(Items from a dataset)
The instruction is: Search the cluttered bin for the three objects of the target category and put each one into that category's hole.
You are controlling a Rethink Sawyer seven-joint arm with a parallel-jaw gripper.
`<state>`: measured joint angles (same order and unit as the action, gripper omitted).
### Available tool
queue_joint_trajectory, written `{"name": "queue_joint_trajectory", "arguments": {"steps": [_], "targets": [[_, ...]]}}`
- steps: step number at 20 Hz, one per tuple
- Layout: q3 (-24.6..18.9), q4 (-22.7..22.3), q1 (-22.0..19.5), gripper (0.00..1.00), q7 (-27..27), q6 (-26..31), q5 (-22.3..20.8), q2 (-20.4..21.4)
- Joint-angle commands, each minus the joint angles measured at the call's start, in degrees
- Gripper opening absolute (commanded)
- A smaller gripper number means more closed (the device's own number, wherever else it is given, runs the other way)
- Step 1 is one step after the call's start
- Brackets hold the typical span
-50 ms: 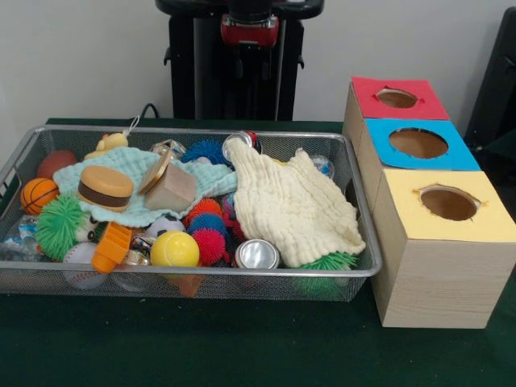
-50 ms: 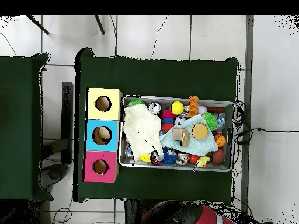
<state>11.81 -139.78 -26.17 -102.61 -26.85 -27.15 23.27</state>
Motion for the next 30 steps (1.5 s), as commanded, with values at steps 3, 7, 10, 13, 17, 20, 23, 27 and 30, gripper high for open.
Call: {"name": "queue_joint_trajectory", "arguments": {"steps": [3,7,10,13,17,20,23,27,30], "targets": [[-0.98,3.29,-3.33,1.0,-8.78,2.35,-1.67,-3.51],[-1.02,2.01,-4.63,1.0,-8.02,4.87,-2.06,-3.01],[-0.48,0.73,-4.94,1.0,-7.54,6.66,-1.88,-2.83],[-0.4,-0.09,-5.58,1.0,-7.14,8.18,-1.88,-3.23],[0.46,-0.49,-5.42,1.0,-7.64,6.5,-2.45,-5.22],[3.58,-1.23,-2.3,1.0,-9.45,-3.0,-3.45,-5.13],[10.33,-2.89,4.5,1.0,-12.99,-24.09,-2.24,-7.93],[13.55,-4.65,8.53,1.0,-15.88,-35.59,0.31,-10.88],[13.91,-4.32,8.45,1.0,-15.67,-38.8,0.51,-11.55]]}}
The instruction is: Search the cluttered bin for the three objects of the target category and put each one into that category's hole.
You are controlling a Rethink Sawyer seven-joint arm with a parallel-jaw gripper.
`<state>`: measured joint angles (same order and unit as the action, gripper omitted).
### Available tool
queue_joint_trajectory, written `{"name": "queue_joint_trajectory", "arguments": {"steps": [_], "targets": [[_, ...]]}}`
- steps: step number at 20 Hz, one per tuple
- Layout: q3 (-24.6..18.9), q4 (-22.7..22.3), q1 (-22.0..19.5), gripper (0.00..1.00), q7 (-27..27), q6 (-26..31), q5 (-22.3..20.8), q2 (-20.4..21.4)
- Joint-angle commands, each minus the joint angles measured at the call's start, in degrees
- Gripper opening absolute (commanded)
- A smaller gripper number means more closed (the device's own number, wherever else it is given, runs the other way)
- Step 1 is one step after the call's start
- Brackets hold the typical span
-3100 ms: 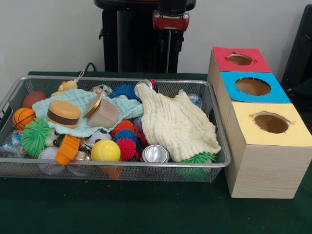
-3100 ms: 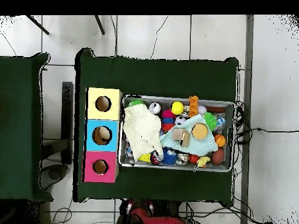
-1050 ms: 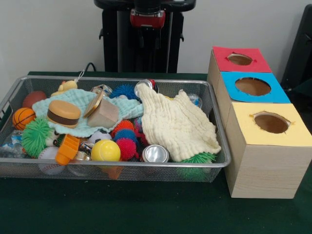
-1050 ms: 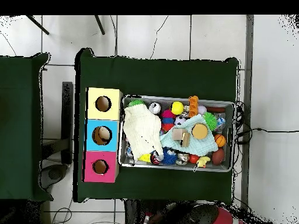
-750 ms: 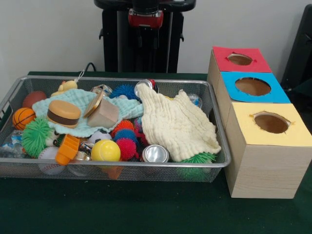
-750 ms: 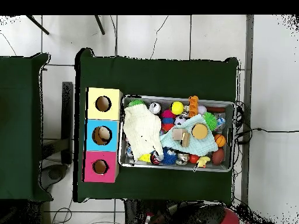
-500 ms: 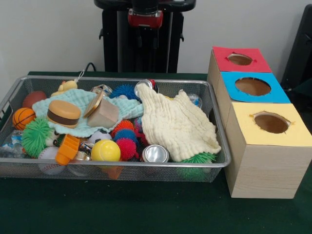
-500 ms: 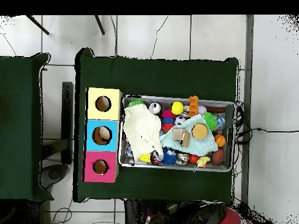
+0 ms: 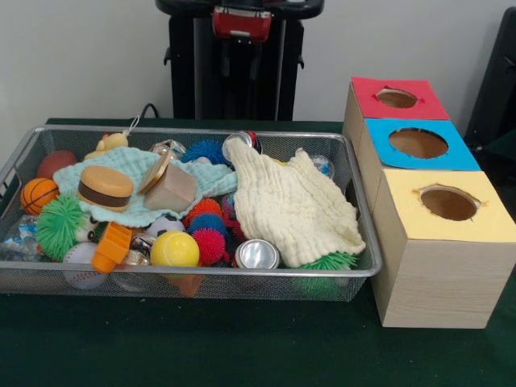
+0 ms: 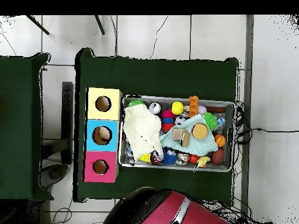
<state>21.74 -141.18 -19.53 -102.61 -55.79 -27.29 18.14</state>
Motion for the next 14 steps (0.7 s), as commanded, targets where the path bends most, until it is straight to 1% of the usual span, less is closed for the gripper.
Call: {"name": "queue_joint_trajectory", "arguments": {"steps": [1,4,6,10,11,14], "targets": [[4.2,-2.72,2.3,1.0,-16.0,-13.04,1.51,-7.56],[4.91,-2.5,3.22,1.0,-16.52,-19.34,3.26,-10.8],[4.4,-2.37,2.74,1.0,-16.65,-19.9,3.42,-11.63],[2.39,-1.62,1.01,1.0,-15.87,-16.9,3.26,-12.24],[1.96,-1.64,0.75,1.0,-15.53,-16.15,3.22,-11.79],[1.15,-0.95,0.19,1.0,-15.46,-15.51,3.35,-13.14]]}}
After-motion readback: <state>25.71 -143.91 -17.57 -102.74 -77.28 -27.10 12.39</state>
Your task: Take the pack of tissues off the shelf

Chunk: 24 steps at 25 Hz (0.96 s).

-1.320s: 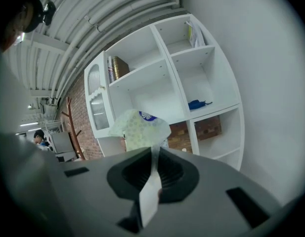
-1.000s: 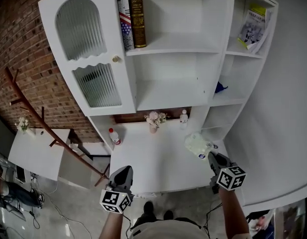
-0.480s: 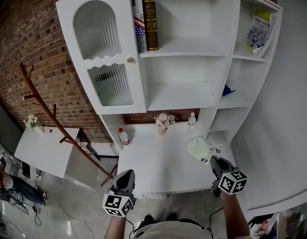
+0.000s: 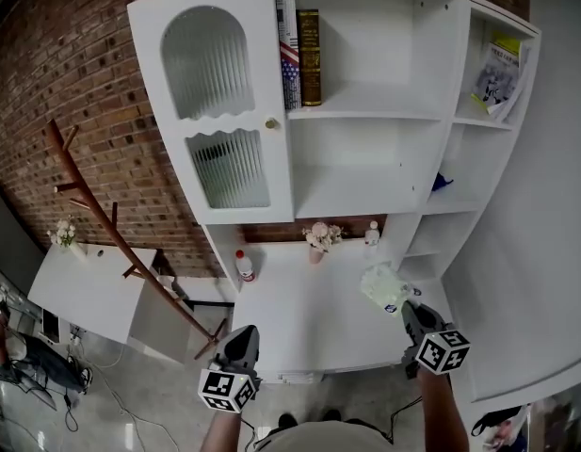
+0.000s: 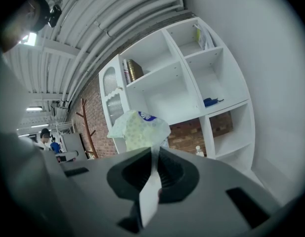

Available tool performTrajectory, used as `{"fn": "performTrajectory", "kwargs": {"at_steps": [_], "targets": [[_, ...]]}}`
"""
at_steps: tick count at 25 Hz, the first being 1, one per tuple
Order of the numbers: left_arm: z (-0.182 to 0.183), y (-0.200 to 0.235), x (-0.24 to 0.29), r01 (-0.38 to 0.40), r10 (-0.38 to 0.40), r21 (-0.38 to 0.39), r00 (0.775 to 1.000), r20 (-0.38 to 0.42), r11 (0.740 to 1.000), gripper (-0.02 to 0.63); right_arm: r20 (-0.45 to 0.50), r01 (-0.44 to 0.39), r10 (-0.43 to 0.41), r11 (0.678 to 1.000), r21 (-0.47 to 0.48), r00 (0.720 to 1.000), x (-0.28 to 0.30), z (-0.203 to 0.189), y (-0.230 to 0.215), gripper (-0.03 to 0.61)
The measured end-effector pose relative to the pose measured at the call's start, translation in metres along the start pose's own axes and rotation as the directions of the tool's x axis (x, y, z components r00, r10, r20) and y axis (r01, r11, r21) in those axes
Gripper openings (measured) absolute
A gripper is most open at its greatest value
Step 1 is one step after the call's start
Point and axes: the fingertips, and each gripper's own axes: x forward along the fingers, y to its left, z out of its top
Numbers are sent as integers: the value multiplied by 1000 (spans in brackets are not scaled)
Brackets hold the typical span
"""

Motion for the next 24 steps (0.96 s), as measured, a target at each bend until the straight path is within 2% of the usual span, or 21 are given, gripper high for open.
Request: {"fn": "performTrajectory", "kwargs": {"at_steps": [24], "targets": [[9, 22, 6, 34, -33, -17, 999, 21, 999, 25, 24, 6, -6, 1000, 2, 1000, 15, 7, 26, 31]]}}
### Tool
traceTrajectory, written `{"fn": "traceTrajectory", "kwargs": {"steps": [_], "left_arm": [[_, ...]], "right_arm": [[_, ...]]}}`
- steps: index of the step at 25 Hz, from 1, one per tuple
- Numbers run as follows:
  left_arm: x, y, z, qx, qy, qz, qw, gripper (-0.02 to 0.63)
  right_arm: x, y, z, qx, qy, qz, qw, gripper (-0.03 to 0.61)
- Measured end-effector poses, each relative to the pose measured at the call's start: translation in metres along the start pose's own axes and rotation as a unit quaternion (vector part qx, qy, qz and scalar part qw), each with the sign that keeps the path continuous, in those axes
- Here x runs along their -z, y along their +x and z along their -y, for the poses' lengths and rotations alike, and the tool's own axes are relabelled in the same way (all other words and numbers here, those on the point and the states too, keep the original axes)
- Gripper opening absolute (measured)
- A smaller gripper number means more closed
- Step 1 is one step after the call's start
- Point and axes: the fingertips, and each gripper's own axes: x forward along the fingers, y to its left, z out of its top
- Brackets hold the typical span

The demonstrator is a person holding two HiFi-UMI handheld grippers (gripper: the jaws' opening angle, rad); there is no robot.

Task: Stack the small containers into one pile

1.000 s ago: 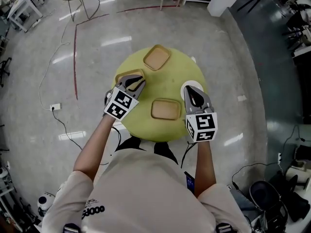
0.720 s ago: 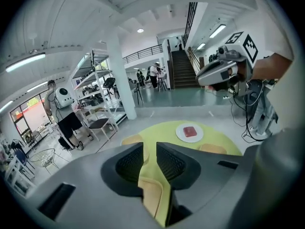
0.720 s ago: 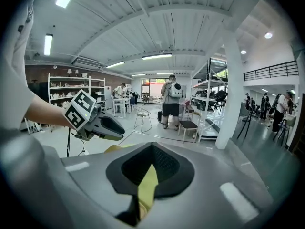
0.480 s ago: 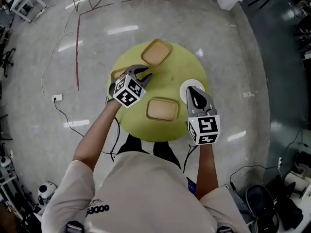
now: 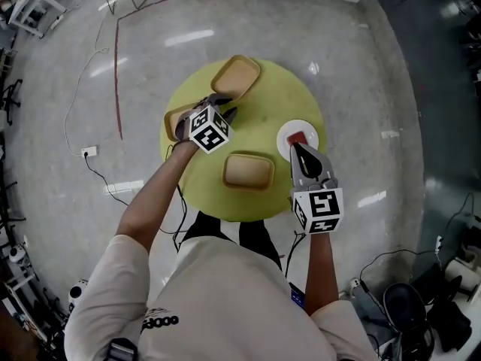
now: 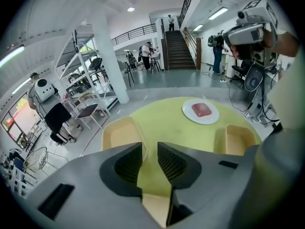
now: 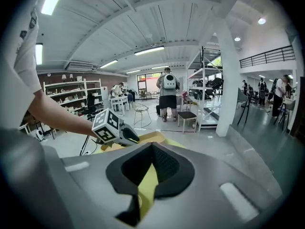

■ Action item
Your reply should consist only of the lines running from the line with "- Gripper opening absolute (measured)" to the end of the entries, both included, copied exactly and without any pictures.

■ Result
- Gripper opening absolute (measured)
- A smaller gripper number means more closed
- Step 1 is one step after the call's start
- Point and axes: the fingertips, and each gripper's own axes: x forward along the fingers, y to its left, z out of its top
- Brackets hold the typical span

The demonstrator is a person holding two HiFi-UMI handheld grippers (gripper: the jaws' opening angle, rad); there is no robot.

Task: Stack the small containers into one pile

1.000 s ago: 
0.720 s ago: 
0.720 s ago: 
0.480 s ago: 
now: 
now: 
now: 

Here is where the answer stops.